I hope you are all having nice holiday.
It's a very long message, so relax before to start :D .

Recently we were discussing in another thread about investment management, here the Christmas edition is just a funny title, but be prepared to hear a funny story too :) .

I started with funds like an idiot, but in every sense, then moved to only to 2 funds, useless even that, it was right to have only VLS80 and maybe other funds that cover commodoties, gold, bonds etc...

Now I own more than 40 stocks and no funds/ETFs, and I think it's time for a change.
I'm facing issues to manage all them, and gladly now I'm working from home otherwise I wouldn't be able to adjust my portfolio and follow the market properly...

Recently we've seen an interesting drop in BABA and that blinked in my mind, till you don't live it, you don't take actions, but it's also true that I may need to use a good part of the funds allocated in stocks soon, therefore I need to be protective in this period anyway.
I want to pursue a different strategy at this point, investing only in different funds/ETFs, my ISA (20k) is maxed out already but as said, I'm ready to switch all to funds/ETFs, outside I have other 30k.

I was thinking different strategies, I list them below and I wish to recieve a feedback on them (just os you know what I'm asking :) ):

1. 50/50 with funds/ETFs and divident funds (more consumer cyclical and safer, I also reinvest all I gain), the rest all in penny stocks, the percentage allocation would be therefore 50-45-5 (at the moment it would be 2500 pounds for penny stocks, and every month I load up the 5% in penny stocks from 2500 pounds monthly budget, these 2 numbers match casually for now that my total budget is 50k)

Dividents should be definetly mostly in UK or EU, otherwise they will be taxed 32.5% + 15% in my tax band... I need to verify if the 15% tax addition is for only US or every foreign divident received.

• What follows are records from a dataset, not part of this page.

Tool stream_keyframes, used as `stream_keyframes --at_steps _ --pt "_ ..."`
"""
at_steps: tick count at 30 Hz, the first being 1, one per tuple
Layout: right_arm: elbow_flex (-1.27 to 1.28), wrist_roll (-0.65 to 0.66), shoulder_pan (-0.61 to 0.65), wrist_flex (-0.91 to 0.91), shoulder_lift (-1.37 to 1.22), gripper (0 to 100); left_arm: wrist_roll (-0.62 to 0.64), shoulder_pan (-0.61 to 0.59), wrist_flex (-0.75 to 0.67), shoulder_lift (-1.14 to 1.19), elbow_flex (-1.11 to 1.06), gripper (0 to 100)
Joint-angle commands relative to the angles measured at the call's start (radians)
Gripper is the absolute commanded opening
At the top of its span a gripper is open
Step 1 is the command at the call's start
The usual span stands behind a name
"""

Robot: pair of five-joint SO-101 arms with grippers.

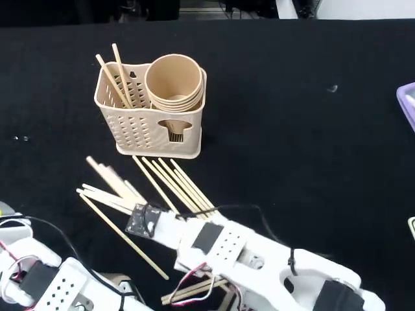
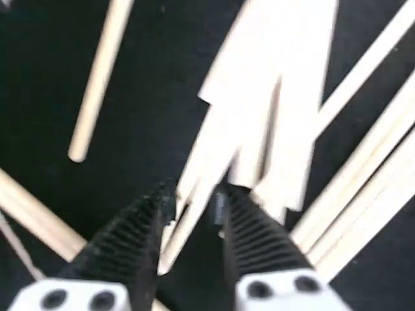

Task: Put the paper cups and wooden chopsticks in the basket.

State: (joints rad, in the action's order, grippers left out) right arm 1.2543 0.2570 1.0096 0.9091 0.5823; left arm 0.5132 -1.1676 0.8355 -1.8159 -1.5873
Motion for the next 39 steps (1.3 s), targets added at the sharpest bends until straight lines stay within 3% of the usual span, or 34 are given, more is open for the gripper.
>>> stream_keyframes --at_steps 1,9,16,20,24,29,39 --pt "-0.012 0.087 -0.095 0.005 0.012 2.1 0.008 0.024 -0.014 -0.006 0.042 24" --pt "-0.127 0.201 -0.287 0.006 0.012 1.5 0.008 0.024 -0.014 -0.006 0.042 24" --pt "-0.137 0.212 -0.292 0.009 0.012 3.8 0.008 0.024 -0.014 -0.005 0.042 24" --pt "-0.163 0.212 -0.290 0.095 0.012 13.6 0.006 0.048 -0.012 -0.005 0.030 24" --pt "-0.226 0.215 -0.299 0.222 0.013 15.5 0.003 0.085 -0.012 -0.005 0.022 24" --pt "-0.312 0.353 -0.253 0.448 0.024 15.5 -0.049 0.110 -0.012 -0.005 0.021 24" --pt "-0.021 0.397 -0.009 0.296 0.251 15.5 -0.049 0.110 -0.014 -0.005 0.021 24"
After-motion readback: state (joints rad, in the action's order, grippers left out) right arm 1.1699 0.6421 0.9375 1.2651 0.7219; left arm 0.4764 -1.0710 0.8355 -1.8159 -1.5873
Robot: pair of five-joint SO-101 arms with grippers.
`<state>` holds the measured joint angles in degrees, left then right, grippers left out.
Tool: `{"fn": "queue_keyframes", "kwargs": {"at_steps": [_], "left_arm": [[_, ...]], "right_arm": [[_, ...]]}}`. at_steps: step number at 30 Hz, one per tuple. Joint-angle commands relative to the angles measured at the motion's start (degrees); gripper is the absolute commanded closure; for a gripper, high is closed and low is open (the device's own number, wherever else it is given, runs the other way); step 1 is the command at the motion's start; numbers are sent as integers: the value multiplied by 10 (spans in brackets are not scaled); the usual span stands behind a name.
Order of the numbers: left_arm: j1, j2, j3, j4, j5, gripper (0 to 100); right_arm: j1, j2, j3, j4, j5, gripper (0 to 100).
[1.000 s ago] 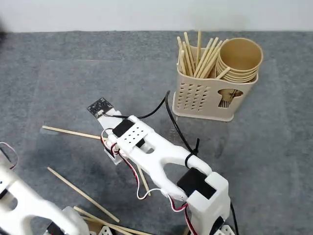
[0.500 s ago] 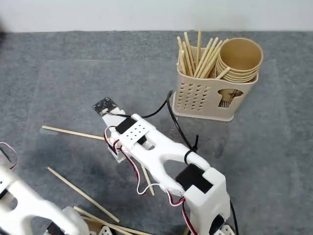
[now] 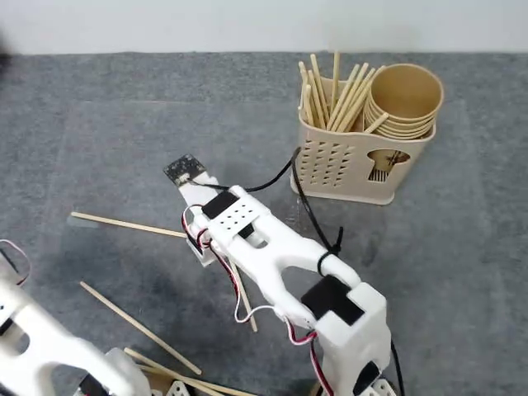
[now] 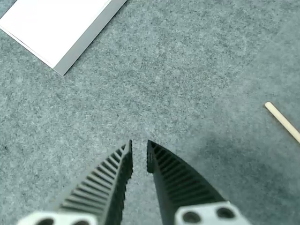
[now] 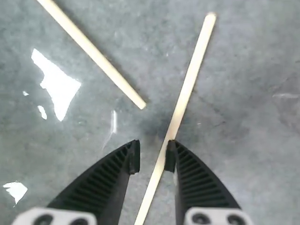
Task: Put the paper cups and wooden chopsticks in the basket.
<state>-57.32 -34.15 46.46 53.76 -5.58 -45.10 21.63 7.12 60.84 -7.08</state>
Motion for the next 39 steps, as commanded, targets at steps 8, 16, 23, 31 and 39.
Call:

All this should give me a safer portfolio and potential retun in the future, exponential growth only through penny stocks, or if I don't find penny stocks to load up every month, I can easily buy shares of badass companies like AMD etc, anyway these companies have also a sort of exponential growth, but less than penny stocks, especially in short term or the next couple of years.

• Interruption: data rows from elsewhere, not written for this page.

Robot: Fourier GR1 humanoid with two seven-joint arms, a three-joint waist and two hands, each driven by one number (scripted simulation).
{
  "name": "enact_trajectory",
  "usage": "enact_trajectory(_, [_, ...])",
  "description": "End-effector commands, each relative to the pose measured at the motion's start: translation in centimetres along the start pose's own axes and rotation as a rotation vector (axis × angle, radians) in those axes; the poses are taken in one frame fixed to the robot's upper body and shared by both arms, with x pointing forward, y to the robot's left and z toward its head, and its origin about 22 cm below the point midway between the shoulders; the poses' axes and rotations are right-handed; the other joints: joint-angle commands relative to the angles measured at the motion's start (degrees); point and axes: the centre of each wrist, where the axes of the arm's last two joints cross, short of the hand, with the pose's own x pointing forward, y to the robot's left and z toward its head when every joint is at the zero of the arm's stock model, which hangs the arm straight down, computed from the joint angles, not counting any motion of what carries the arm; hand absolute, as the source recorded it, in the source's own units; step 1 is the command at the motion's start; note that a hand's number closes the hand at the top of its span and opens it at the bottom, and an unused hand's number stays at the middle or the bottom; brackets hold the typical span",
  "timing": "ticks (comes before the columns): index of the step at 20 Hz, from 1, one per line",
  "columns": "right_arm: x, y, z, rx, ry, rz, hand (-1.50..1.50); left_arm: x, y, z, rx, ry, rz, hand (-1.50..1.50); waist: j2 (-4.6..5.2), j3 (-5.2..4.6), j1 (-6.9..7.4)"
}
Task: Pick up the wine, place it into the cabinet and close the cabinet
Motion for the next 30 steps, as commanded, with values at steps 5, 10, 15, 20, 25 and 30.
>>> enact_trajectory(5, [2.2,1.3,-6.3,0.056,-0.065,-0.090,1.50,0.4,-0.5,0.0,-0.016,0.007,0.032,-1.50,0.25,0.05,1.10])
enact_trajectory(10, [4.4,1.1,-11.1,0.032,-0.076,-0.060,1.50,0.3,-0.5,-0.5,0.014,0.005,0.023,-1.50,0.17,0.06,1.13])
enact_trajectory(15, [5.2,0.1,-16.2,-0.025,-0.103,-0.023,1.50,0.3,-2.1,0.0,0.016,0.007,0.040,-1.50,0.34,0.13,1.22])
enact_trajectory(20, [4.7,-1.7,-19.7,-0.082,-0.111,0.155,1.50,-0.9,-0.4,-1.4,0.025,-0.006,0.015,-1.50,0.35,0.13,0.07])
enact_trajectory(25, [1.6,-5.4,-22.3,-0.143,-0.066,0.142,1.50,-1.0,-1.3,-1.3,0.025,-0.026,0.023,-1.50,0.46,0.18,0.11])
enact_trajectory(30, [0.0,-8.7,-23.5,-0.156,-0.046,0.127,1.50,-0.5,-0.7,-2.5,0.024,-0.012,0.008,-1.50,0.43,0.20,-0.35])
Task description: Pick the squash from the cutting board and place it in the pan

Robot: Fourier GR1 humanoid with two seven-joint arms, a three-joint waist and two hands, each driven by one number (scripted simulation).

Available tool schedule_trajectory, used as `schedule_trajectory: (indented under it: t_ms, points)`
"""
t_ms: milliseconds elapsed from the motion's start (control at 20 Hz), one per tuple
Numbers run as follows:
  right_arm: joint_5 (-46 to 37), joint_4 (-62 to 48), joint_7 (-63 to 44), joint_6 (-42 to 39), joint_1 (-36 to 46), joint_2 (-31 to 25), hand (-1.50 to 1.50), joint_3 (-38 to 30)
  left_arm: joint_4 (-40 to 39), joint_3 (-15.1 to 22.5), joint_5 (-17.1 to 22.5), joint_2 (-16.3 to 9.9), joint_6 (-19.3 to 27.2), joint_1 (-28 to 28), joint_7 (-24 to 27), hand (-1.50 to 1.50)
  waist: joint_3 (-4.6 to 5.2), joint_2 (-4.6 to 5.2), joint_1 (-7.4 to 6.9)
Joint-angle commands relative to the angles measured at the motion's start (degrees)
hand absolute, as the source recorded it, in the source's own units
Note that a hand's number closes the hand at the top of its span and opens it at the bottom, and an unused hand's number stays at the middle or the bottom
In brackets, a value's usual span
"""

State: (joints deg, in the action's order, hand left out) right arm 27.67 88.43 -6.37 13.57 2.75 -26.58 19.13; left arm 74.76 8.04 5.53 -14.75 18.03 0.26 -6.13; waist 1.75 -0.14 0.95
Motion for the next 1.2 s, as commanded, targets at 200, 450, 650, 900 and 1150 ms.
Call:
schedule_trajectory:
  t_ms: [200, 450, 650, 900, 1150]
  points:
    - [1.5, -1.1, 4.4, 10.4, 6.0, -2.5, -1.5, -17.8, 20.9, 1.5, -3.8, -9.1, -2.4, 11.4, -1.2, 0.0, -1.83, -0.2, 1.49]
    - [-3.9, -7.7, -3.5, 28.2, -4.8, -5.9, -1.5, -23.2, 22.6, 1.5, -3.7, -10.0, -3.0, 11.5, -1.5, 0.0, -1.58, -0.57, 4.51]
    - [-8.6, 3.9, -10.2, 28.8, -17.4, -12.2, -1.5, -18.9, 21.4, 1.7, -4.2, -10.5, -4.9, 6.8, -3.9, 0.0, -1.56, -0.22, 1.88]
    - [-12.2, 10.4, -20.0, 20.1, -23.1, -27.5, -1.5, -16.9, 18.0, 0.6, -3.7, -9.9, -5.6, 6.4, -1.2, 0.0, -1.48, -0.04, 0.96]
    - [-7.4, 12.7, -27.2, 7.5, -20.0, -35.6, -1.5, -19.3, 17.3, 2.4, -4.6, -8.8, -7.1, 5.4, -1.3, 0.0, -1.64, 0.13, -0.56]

5k are allocated to options trading (outside 50k), we'll see how that goes in the future and how to rebalance or stop this experiment.
Many of my investments are from SPAC, mergers etc, also ALPP that casually makes the most of my gains, I saw it well on this one :D .
I believe that I have enough budget on penny stocks that can beat the big asses very easily, in fact that is what's currently happening.
Certainly there are risks with Penny stocks, but with high diversification it shouldn't be a problem.
I don't buy penny of weird companies anyway, only from companies that have strong patents, no legal matters behind, constant cash flow and contracts that can last, for example the case of 
ALPP.
If I had to buy risky penny stocks, I wouldn't allocate more than 20 pounds each in 1 year of investment.

Doing in this way it makes me feel much more safe, which is also an important thing, but let's be serious in general, the stock market is pumped like crazy, a pullback is highly expected, therefore I don't think I can be wrong investing in ETFs trackers of stocks, commodities, gold etc, plus divident ETF and a 5% in penny stocks.
The risk is managed and is heavily controlled, what do you think about it?

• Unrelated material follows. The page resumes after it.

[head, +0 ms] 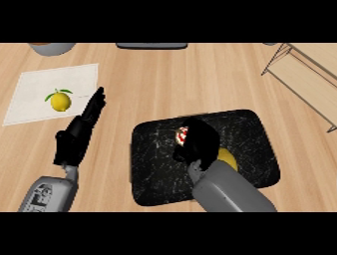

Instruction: Pick the cupcake from the tray and place it in the tiered shelf

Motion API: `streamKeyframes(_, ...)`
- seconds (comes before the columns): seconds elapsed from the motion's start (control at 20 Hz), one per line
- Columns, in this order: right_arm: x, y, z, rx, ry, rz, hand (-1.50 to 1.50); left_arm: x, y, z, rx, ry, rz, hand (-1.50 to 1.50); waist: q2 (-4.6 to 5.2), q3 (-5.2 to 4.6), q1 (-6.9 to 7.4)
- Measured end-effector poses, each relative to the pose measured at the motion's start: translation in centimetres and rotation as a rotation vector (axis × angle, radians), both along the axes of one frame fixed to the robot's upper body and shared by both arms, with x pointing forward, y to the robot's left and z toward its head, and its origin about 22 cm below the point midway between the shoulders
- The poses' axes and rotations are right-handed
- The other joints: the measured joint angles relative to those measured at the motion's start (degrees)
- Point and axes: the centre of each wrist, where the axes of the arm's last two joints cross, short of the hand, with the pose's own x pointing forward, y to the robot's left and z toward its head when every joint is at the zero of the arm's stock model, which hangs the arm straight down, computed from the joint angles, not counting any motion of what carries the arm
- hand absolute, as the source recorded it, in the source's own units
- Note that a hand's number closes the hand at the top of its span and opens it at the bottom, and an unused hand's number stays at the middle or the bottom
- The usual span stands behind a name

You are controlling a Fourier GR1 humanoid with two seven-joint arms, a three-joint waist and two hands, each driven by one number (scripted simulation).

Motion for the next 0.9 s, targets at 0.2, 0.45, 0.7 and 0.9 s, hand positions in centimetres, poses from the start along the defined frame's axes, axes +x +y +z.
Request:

2. I rebalance my portfolio as soon as BABA come back, and I think most of it will go in a divident fund anyway just to be safe, or I need to put shares in many more companies, but the truth is that I can't manage a portfolio of 200 companies... So at that point I would mix up with SPY500 ETF, gold ETF (iShare....), Fidelity divident fund and probably some other, for sure not ARKK ETFs because I do that already with all my stocks manually, their exponential growth is not useful for me.

This message is from a no-expert.

Basically my goal in general is to leverage the short term drop as much as possible, as well as right now I may need liquidity, probably 50% of my investment portfolio soon, that makes the maximum priority right now.
I would of course sell outside my ISA, otherwise I can't re-insert the money there until April 2021. Taxes don't bother me, I don't think to gnerate more than 12.3k even with this liquidity requirement.

Kind regards.
«1345678

Comments

  • RobHT
    RobHT Posts: 348 Forumite
    100 Posts Second Anniversary Name Dropper
    Old_Lifer said:
    You have a portfolio  of £50,000   and  MORE than 40 different investments  ?

    You have penny shares and you  assume all are  going to increase in value  ?

    You are considering putting just £20 a year into a penny share  ?

    You  expect to generate a profit of £12,300 a year.  ?

    Perhaps I may have misunderstood your post  but do you not think you are being a bit too optimistic  ?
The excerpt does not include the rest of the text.